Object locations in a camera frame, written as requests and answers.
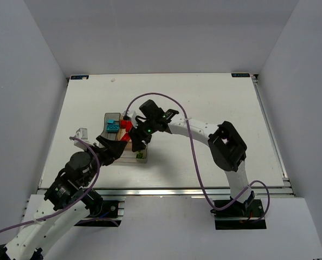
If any lime lego brick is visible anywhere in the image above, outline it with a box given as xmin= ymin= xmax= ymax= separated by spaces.
xmin=136 ymin=152 xmax=145 ymax=159

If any small red lego brick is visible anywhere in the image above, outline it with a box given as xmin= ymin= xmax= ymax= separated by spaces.
xmin=120 ymin=120 xmax=127 ymax=129

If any long cyan lego brick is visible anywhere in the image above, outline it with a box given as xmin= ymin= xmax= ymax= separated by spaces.
xmin=106 ymin=124 xmax=120 ymax=133

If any small cyan lego brick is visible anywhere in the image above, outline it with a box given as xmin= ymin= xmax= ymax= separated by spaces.
xmin=107 ymin=119 xmax=117 ymax=126

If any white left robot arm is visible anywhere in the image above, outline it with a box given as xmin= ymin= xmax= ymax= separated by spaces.
xmin=0 ymin=136 xmax=127 ymax=259

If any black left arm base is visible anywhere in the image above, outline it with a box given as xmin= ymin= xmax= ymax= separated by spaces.
xmin=75 ymin=190 xmax=125 ymax=228

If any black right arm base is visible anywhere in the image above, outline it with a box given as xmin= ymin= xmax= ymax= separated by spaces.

----------

Problem details: The pictures are not part of the copy. Retype everything else in the entries exactly.

Response area:
Object locations in a camera frame, written as requests and answers.
If any lime lego brick is visible anywhere in the image above, outline it with a box given as xmin= ymin= xmax= ymax= separated by spaces.
xmin=136 ymin=152 xmax=145 ymax=159

If any small red lego brick is visible anywhere in the image above, outline it with a box given as xmin= ymin= xmax= ymax= separated by spaces.
xmin=120 ymin=120 xmax=127 ymax=129

If any long cyan lego brick is visible anywhere in the image above, outline it with a box given as xmin= ymin= xmax= ymax= separated by spaces.
xmin=106 ymin=124 xmax=120 ymax=133

If any small cyan lego brick is visible anywhere in the image above, outline it with a box given as xmin= ymin= xmax= ymax= separated by spaces.
xmin=107 ymin=119 xmax=117 ymax=126

If any white left robot arm is visible anywhere in the image above, outline it with a box given as xmin= ymin= xmax= ymax= separated by spaces.
xmin=0 ymin=136 xmax=127 ymax=259

If any black left arm base is visible anywhere in the image above, outline it with a box given as xmin= ymin= xmax= ymax= separated by spaces.
xmin=75 ymin=190 xmax=125 ymax=228

If any black right arm base is visible anywhere in the image above, outline it with a box given as xmin= ymin= xmax= ymax= separated by spaces.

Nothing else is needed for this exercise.